Les Avocats montrent la salle des messages coupés par l'UCO
Le ministère public a porté un coup dur aux experts de l'UCO et à la solidité de leurs déductions. Lors des questions de l'avocat de l'État, elle a reproduit trois messages WhatsApp que les agents ont partiellement inclus dans leur rapport et que Diego Villafañe, du Secrétariat technique du Bureau du Procureur général de l'État, et Pilar Rodríguez, procureur général de la province de Madrid, avaient croisé. Dans ces documents, comme le reflètent en partie les agents du rapport, Villafañe a dit à son partenaire : « Prenez bien soin de vous car je vous ai déjà dit que nous aurons beaucoup besoin de vous ». Elle aurait répondu : « Ayyy… à quoi penses-tu ? » Et Villafañe a ajouté : « Tout va bien. »
Les agents ont ensuite souligné dans leur rapport que ces messages montrent qu'« il pourrait sembler qu'ils avaient un projet professionnel pour le procureur général de la province », semant les soupçons sur un prétendu complot au sein du parquet qui prévoyait des récompenses professionnelles pour les personnes présumées impliquées.
Cependant, le ministère public a montré ce mercredi à la salle d'audience l'intégralité de l'échange de messages, sans les réductions opérées par l'UCO. Et ceux-ci disent littéralement ceci :
Pilar Rodríguez : Lundi, j'étais chez un autre ophtalmologiste. Il m'a donné un autre type de laser, qui pénètre plus profondément et est plus spécifique au détachement. Plus douloureux. Ce qui m'alerte, c'est que j'étais dans le service il y a quelques mois et qu'ils n'ont pas vu ces nouvelles larmes. [sic]

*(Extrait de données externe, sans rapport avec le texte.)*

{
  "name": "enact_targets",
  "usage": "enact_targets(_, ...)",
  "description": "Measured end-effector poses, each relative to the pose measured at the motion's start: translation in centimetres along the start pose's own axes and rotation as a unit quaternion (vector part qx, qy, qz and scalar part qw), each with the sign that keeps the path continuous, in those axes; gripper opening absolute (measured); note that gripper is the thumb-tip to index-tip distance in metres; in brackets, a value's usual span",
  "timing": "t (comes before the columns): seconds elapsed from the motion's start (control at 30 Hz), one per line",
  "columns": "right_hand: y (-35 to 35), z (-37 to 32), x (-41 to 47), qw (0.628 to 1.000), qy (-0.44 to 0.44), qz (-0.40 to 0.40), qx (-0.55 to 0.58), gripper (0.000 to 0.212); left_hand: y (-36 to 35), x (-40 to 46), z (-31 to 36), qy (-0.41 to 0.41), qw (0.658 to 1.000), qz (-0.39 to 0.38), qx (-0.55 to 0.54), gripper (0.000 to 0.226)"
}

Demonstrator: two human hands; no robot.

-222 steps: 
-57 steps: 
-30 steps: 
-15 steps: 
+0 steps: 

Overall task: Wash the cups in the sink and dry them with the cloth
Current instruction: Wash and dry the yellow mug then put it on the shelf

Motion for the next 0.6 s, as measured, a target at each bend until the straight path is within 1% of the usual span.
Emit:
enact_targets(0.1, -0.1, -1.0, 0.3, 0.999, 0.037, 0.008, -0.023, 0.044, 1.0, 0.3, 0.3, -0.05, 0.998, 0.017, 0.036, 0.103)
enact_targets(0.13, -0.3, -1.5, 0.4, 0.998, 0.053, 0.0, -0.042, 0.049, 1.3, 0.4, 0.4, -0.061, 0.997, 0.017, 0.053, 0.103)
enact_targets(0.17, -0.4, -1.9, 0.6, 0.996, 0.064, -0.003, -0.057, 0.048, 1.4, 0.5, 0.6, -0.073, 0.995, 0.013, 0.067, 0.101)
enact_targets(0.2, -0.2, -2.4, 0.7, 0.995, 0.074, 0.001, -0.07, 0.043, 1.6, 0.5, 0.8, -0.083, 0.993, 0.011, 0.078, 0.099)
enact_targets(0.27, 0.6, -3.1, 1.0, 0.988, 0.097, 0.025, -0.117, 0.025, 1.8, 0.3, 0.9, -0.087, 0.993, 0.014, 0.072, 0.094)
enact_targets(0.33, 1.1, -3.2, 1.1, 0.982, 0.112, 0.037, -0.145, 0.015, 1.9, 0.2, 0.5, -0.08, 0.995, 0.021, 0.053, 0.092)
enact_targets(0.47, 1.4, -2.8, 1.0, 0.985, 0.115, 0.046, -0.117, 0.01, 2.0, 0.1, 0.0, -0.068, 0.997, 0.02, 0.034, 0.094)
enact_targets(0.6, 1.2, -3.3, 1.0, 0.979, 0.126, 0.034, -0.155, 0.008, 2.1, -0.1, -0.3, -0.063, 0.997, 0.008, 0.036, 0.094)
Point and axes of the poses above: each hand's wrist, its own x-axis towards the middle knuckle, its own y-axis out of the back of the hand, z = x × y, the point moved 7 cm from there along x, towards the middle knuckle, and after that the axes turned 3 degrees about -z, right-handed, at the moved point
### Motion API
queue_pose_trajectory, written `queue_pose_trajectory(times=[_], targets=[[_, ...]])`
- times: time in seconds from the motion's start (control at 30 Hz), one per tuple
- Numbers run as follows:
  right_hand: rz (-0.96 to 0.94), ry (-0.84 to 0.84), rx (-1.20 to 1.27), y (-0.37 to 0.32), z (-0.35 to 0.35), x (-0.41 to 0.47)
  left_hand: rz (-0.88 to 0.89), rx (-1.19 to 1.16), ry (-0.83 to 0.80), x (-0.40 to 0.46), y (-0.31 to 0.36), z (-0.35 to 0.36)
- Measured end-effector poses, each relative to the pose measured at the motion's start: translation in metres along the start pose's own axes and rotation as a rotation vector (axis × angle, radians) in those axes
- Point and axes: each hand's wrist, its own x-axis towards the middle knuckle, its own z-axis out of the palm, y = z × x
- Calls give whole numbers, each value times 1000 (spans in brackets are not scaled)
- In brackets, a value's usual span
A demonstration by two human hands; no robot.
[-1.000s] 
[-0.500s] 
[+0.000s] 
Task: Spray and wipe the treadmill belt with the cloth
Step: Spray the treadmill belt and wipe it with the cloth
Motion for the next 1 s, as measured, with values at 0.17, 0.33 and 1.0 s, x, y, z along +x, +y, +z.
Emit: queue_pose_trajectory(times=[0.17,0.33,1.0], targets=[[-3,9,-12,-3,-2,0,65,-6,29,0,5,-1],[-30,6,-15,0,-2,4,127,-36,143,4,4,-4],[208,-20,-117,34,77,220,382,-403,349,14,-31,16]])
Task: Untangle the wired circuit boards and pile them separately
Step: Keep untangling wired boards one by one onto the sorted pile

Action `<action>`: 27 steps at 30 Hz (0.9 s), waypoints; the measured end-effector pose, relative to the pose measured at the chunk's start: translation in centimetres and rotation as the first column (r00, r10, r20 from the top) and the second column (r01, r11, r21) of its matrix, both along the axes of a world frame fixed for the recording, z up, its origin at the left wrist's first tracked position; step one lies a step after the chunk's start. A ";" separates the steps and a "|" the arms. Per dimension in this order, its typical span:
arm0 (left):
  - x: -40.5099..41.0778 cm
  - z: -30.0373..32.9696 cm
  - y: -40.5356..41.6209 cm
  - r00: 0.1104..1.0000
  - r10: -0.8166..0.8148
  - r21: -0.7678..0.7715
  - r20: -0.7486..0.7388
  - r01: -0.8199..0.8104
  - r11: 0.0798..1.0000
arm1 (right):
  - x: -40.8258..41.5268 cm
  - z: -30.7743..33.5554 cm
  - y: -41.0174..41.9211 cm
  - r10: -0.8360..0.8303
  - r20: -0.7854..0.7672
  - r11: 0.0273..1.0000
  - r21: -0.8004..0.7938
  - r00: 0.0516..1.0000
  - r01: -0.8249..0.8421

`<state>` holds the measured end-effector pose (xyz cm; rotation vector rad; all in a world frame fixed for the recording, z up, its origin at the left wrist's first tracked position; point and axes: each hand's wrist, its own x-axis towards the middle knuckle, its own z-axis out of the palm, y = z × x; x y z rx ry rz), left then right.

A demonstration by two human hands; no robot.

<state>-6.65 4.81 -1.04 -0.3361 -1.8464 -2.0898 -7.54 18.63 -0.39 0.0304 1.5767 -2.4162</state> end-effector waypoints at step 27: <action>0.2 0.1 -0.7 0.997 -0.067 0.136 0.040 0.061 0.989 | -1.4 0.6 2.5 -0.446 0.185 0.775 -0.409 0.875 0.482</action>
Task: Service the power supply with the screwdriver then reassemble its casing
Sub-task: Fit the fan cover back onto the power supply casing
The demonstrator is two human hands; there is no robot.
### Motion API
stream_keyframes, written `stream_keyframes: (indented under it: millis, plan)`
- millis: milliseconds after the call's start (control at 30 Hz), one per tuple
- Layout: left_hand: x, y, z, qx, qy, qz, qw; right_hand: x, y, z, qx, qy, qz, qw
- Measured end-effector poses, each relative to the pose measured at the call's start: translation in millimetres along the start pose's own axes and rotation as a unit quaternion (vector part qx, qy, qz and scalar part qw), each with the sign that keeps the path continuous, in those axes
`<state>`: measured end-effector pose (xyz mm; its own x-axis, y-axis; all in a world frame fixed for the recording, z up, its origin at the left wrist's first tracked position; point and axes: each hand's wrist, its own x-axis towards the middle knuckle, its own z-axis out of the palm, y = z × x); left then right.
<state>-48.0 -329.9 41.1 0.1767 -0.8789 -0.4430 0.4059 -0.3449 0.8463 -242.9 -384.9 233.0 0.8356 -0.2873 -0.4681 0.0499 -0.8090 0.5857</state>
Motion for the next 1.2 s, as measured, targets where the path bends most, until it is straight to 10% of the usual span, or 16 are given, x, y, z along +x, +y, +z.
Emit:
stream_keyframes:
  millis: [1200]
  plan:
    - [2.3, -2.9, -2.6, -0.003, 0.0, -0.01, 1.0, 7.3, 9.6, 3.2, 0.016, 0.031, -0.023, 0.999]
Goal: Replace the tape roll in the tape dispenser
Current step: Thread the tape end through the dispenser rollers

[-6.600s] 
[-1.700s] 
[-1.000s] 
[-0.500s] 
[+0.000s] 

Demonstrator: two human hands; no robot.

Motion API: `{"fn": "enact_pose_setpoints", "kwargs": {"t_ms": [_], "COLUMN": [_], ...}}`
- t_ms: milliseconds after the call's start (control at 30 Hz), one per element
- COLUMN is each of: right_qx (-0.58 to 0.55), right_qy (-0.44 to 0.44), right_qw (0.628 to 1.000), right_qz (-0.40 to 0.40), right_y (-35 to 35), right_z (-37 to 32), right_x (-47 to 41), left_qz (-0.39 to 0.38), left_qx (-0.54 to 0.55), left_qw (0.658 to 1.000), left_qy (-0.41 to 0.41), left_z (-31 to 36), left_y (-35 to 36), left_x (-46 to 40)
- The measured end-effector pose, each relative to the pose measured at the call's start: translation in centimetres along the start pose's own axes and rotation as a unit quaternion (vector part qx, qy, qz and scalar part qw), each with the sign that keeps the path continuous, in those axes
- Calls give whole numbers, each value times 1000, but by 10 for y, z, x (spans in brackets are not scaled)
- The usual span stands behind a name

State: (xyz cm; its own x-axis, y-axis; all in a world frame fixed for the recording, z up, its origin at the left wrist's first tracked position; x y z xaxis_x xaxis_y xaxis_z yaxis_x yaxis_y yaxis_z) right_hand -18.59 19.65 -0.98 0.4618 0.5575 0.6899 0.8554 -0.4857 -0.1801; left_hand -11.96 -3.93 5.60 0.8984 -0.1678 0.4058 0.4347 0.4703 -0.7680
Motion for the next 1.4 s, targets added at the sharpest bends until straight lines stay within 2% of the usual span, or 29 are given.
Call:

Diego Villafañe : Bon sang, je n'étais pas au courant pour les nouvelles larmes. Courage et prenez soin de vous, nous avons vraiment besoin de vous !!!! [sic] Un gros bisou
Rodríguez : Le laser ne vous empêche pas de travailler ! [sic]
Villafane : Ha ha. Comment es-tu ! Prenez bien soin de vous car je vous ai déjà dit que nous allons beaucoup avoir besoin de vous. [sic]
L'avocat de l'État a alors demandé aux agents de l'UCO : « Pensez-vous qu'ils parlent des projets professionnels de Mme Pilar ? « Oui, bien sûr. Nous n'avons pas inclus l'autre pour des raisons de confidentialité. » A ce moment-là, des rires se firent entendre dans la salle.